Em verdade, são quase 18 mil pessoas que vivem em áreas de ocupações urbanas consideradas “irregulares” em Londrina. A situação mais dramática, do meu ponto de vista, é a do “Flores do Campo”, em que as famílias ocuparam imóveis inacabados do antigo Programa Minha Casa Minha Vida.

Estima-se que 1500 pessoas vivam por lá e pelo menos 60% são migrantes e imigrantes. O terreno foi cedido pela prefeitura de Londrina ao governo federal para a construção das moradias. Com a ocupação dos imóveis ainda inacabados, muitos deles apresentam uma condição muito precária de habitabilidade, além da energia elétrica e água improvisadas e a falta da presença de rede de esgoto.

É um problema de difícil solução e que necessita do máximo de atenção dessa sociedade civil organizada. Sempre há um “burburinho” de retirada das famílias do local. Estamos atentos para que sejam respeitados todos os direitos humanos fundamentais dessa população.

Como tem sido a articulação com a sociedade em torno desta pauta da moradia?

Com a campanha Despejo Zero, temos a tarefa de envolver outros atores na pauta da moradia popular. Entendemos a pauta como transversal, pois garante dignidade às famílias e acesso às demais políticas públicas.

Para isso, necessitamos envolver outros atores, como os movimentos sociais, as igrejas, os sindicatos, as universidades (sobretudo as públicas) nesse processo de acompanhamento e solidariedade permanente com as famílias dessas ocupações.

Estamos em contato com a campanha Despejo Zero em nível estadual e nacional, com a Comissão de Conflitos Fundiários do Tribunal de Justiça do Estado do Paraná e no Conselho Permanente de Direitos Humanos do Estado do Paraná.

Que apontamentos e possibilidades vocês vêm no atual período?

Precisamos entender que o campo da moradia popular foi “terra arrasada” nos desgovernos Temer e Bolsonaro. Entretanto, em nível local, a prefeitura se abstém de investir em habitações populares, focando exclusivamente nos programas do governo federal. O Fundo Municipal de Habitação em Londrina não tem um real sequer.

Já o governo estadual privilegia um modelo empresarial, com famílias que detém alguma capacidade de pagamento das parcelas (que não são populares), então fica claro que não há vontade política em solucionar o problema da moradia popular.

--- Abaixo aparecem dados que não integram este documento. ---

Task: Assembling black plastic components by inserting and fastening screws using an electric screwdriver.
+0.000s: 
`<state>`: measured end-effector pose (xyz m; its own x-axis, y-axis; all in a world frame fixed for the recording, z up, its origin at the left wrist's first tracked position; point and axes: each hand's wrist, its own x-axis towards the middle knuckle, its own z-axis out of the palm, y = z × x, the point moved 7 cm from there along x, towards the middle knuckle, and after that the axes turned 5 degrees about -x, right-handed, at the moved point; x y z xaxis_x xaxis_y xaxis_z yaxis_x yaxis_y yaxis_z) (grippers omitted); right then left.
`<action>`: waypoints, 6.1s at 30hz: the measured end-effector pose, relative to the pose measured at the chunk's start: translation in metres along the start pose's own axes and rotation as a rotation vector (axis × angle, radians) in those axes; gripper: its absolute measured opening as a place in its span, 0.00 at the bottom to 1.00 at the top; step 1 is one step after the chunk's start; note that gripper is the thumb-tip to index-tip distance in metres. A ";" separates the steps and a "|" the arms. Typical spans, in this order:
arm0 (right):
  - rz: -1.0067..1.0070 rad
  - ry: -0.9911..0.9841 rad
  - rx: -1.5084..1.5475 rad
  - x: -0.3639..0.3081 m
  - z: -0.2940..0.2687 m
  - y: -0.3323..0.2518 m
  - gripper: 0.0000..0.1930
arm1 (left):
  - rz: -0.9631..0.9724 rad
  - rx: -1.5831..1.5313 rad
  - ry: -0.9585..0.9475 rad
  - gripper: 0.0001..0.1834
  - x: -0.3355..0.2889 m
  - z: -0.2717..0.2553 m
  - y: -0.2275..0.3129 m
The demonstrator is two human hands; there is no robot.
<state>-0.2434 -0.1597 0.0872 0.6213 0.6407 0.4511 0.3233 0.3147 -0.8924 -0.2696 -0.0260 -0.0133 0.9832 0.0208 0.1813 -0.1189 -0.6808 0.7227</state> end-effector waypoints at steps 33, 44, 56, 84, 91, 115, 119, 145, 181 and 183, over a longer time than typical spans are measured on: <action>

Há esperança de que o governo federal retome os programas de moradias subsidiadas, garantindo o acesso de quem não tem renda ou possui o mínimo para sobreviver. Mas, tem o lado da luta popular também, porque sem pressão, governo nenhum vai atender os anseios populares, por isso da importância da Campanha Despejo Zero, unindo campo e cidade na mesma batalha.